Timing beim Krötenschutz wird besser: Anfrage löst Kettenreaktion aus

Kelterns Bürgermeister Steffen Bochinger griff in Sachen Krötenwanderung zum Telefonhörer und seitdem läuft es wieder für die Verkehrsteilnehmer an der Straße zwischen Weiler und Ittersbach. Ursprünglich war dort aufgrund der saisonal bedingten Krötenwanderung eine zeitlich allzu ausgedehnte Geschwindigkeitsbegrenzung angeordnet und umgesetzt worden.
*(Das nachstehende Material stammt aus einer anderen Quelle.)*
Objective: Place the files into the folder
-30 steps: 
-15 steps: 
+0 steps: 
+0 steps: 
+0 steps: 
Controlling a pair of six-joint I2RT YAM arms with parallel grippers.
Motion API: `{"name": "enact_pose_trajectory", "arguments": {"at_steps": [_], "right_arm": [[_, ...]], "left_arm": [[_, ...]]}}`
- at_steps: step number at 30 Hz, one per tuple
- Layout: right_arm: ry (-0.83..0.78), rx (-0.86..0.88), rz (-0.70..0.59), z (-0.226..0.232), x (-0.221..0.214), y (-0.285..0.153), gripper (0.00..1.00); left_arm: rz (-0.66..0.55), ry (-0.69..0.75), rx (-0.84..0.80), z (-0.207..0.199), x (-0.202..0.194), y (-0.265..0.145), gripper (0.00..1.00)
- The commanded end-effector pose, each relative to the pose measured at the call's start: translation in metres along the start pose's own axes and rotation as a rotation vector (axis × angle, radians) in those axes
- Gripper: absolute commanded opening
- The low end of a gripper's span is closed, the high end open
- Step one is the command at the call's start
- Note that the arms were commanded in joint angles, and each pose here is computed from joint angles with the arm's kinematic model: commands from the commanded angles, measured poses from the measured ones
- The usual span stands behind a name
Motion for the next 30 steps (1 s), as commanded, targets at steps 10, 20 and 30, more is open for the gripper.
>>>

Doch die sei gar nicht notwendig gewesen, unterstrich Kelterns Verwaltungschef. Bochinger auf PZ-Anfrage: „Da die Schutzzäune in diesem Jahr am Waldweg angebracht sind, konnte die Beschilderung in diesem Bereich von der Straßenmeisterei entfernt werden.“ Schließlich müssten die Naturschützer die Amphibien nicht am Straßenrand einsammeln. Zur Sprache gebracht hatte das Thema im Kelterner Gemeinderat Hermann Becker (CDU) aus Weiler. Der hatte in der jüngsten Sitzung beklagt, dass es unbefriedigend sei, Geschwindigkeitsbeschränkungen und Blinklichtinstallationen für die Dauer von nahezu zwei Monaten im Februar und März zu aktivieren, wenn sich im überwiegenden Zeitraum gar nichts tue.

Tatsächlich traf der Rathauschef auf offene Ohren und konnte über Joachim Santo, der als Sachbearbeiter für verkehrsrechtliche Anordnungen beim Straßenverkehrs- und Ordnungsamt des Landratsamts zuständig ist, rasch eine Lösung herbeiführen. Mehr noch: Nicht nur an dieser einen Stelle, ganz generell zeigt man sich im Landratsamt offen für eine Optimierung der bestehenden Verfahrensweise. Und so soll es nach Auskunft von Santo ab 2017 dazu kommen, dass im Einklang mit den Koordinatoren vor Ort die Maßnahmen zeitlich angepasst werden sollen. Die Straßenmeisterei, so Santo, werde im Enzkreis zwar die Beschilderung in jedem Fall auch weiterhin rechtzeitig vornehmen, aber die Installationen so lange abgedeckt lassen, bis der jeweilige Koordinator eine Aktivierung für wirklich notwendig erachte.